There are many kinds of pediatric walkers. Some provide a framework for balance purposes only, while others are designed to provide almost full support for a child. Below is a list of different features a pediatric walker might offer:

  • An anterior walker (one the child pushes forward)
  • A posterior walker (one a child pulls)
  • Two-wheeled
  • Four-wheeled
  • Ratcheted wheels (to prevent a walker from moving backward)
  • Swivel wheels (to allow a child to steer a walker without picking it up to maneuver it)
  • Brakes
  • Pelvic supports
  • Trunk supports
  • Forearm supports, with or without straps to help a child hold onto the walker
  • Different gripped handles
  • Straps to help control a child’s legs
  • A seat for the child to turn around and take a rest if endurance is an issue
  • Baskets to help transport items
  • Collapsible (for transporting)
  • Height adjustability to grow with a child


Standers are equipment that provides what the name implies a place for your child to stand! They can come with a wide range of support and different options, such as:

  • Different angles your child can be positioned in, from being almost on the tummy, to standing fully upright, to lying on the back
  • Comes with straps and support systems from full support to partial support
  • Can come with a tray to provide a place to play with toys or eat
  • Can be a place to sit and work on sit to stand activities
  • Adjustability to grow with the child

Standers are used for many purposes, such as:

  • Giving your child the experience of standing through his or her legs in proper body alignment to help muscle and bone development
  • An opportunity to work on vision in a different position
  • Providing an opportunity for play and to learn in different positions
  • An opportunity to work on head and trunk control
  • Help a child gain or maintain flexibility
  • Help decrease spasticity (tight muscles)
  • Providing health benefits (such as decreasing skin breakdown by providing another position for the child to be in, it improves cardiopulmonary function, can help digestion, etc.)
  • Allow a child to interact in a more socially appropriate position in school

Pediatric Crutches

Pediatric forearm crutches are a cross between regular crutches and a cane.

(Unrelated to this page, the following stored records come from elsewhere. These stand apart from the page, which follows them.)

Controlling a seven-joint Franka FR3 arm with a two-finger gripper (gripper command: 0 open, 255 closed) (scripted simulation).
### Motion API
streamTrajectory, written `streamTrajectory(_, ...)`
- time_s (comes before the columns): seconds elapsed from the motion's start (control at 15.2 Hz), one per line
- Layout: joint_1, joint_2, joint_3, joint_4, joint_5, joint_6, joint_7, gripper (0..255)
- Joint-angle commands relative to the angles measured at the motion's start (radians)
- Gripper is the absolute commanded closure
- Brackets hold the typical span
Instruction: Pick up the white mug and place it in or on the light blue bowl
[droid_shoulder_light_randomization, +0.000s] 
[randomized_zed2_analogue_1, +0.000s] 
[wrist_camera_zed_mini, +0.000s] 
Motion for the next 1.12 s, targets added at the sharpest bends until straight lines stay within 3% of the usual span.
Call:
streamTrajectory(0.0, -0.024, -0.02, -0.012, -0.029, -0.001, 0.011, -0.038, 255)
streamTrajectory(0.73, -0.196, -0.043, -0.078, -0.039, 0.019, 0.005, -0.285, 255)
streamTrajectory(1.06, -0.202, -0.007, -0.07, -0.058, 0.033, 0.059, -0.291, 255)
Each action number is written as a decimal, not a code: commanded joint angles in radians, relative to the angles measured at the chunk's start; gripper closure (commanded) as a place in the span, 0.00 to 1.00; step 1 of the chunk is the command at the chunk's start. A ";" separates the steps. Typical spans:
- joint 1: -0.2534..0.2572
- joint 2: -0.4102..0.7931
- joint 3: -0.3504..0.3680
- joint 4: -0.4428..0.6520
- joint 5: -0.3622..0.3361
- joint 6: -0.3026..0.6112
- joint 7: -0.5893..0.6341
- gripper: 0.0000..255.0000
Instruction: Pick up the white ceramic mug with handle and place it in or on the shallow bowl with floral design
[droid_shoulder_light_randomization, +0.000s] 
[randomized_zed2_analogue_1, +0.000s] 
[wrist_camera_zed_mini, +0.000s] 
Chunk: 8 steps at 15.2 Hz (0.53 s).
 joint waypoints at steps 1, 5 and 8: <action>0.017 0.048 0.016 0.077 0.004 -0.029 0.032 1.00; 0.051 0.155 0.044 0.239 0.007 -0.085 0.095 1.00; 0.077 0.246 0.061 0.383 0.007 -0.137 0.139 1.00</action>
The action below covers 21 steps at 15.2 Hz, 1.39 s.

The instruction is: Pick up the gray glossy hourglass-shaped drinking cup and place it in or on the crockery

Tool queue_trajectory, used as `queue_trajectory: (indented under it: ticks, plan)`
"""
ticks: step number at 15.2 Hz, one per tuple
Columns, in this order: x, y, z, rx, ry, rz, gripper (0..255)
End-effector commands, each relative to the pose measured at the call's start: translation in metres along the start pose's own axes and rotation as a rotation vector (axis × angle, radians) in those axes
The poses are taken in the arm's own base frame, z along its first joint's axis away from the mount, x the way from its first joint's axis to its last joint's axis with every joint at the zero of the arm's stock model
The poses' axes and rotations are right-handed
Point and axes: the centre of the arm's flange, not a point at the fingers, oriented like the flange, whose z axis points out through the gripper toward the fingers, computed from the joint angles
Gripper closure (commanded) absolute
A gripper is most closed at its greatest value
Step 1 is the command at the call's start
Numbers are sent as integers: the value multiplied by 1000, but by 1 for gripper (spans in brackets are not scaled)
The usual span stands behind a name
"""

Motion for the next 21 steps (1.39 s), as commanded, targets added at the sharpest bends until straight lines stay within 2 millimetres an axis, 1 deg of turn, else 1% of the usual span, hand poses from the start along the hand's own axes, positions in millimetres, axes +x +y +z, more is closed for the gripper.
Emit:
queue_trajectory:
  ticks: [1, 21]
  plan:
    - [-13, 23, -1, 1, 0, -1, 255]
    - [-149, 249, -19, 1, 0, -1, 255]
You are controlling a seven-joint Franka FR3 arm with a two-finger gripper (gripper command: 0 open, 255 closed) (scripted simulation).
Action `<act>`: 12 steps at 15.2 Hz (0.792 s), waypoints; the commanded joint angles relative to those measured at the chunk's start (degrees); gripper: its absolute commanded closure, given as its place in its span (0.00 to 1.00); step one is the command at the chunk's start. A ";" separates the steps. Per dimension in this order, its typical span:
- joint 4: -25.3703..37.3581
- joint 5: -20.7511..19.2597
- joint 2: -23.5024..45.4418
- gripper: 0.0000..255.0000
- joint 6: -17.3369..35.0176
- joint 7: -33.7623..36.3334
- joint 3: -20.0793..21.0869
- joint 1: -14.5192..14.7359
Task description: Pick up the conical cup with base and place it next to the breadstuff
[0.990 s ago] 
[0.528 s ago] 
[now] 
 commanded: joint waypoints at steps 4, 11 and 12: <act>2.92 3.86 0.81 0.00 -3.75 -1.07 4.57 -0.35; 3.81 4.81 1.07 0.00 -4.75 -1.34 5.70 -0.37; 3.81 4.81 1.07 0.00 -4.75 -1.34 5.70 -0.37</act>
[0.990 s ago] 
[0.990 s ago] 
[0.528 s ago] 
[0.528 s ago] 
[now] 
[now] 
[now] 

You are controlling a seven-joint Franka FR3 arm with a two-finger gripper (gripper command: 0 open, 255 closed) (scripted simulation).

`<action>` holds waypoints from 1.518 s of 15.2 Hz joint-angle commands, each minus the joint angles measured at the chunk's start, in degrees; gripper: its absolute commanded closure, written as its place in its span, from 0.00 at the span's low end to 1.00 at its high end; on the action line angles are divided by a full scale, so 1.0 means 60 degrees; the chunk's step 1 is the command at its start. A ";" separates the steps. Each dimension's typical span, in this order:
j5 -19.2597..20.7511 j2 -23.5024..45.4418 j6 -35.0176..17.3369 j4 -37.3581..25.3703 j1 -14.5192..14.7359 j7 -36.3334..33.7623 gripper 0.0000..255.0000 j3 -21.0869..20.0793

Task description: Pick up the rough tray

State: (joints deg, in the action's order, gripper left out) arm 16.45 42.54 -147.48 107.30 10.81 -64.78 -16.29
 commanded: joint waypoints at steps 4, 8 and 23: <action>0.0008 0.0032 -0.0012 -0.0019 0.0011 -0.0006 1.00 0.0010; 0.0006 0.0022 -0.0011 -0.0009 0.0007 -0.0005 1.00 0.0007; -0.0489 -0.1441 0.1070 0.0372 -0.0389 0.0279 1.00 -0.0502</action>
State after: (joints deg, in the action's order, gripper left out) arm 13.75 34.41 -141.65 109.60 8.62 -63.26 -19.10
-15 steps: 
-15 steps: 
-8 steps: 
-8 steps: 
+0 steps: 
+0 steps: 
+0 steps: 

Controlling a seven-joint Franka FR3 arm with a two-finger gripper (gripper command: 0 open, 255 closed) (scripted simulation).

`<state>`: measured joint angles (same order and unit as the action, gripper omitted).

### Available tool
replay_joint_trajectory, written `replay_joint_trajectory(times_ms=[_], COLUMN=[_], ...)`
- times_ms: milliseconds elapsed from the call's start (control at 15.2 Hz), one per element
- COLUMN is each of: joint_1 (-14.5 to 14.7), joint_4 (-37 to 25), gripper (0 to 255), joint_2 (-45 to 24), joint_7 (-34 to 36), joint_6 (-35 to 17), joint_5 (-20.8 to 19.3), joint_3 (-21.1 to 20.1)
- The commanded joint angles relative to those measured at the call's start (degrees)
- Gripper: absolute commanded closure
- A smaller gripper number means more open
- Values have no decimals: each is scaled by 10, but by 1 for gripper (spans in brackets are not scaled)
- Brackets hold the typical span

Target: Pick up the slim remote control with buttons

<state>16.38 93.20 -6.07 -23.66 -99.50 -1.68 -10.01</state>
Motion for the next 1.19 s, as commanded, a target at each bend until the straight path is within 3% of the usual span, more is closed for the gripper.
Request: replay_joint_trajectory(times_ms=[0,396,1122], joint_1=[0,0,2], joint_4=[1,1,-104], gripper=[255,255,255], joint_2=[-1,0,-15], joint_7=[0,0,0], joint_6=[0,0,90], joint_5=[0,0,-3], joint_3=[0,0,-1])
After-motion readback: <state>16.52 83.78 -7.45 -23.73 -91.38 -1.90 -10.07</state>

Instead of supporting weight just under the armpits, a child is able to get support through the forearms and hold onto a handle. Children who might use forearm crutches are:

  • Able to walk very slowly independently, but can keep up with their peers much better using forearm crutches
  • Able to walk very slowly independently, but use forearm crutches to conserve energy to do other activities
  • Have good enough balance not to use a walker, but still need support in order to walk
  • Use forearm crutches to enable them to access more environments than a walker

Pediatric Wheelchairs

There are many different kinds of pediatric wheelchairs.

Some are manual (self-propelled by the child or caregiver), while others are electric (motorized).

Typically, a physical therapist evaluates a child’s abilities, and determines how much support and what specialized equipment is needed to maximize a child’s independence. What environments a wheelchair is going to be used in also plays a role in what kind is best for the child.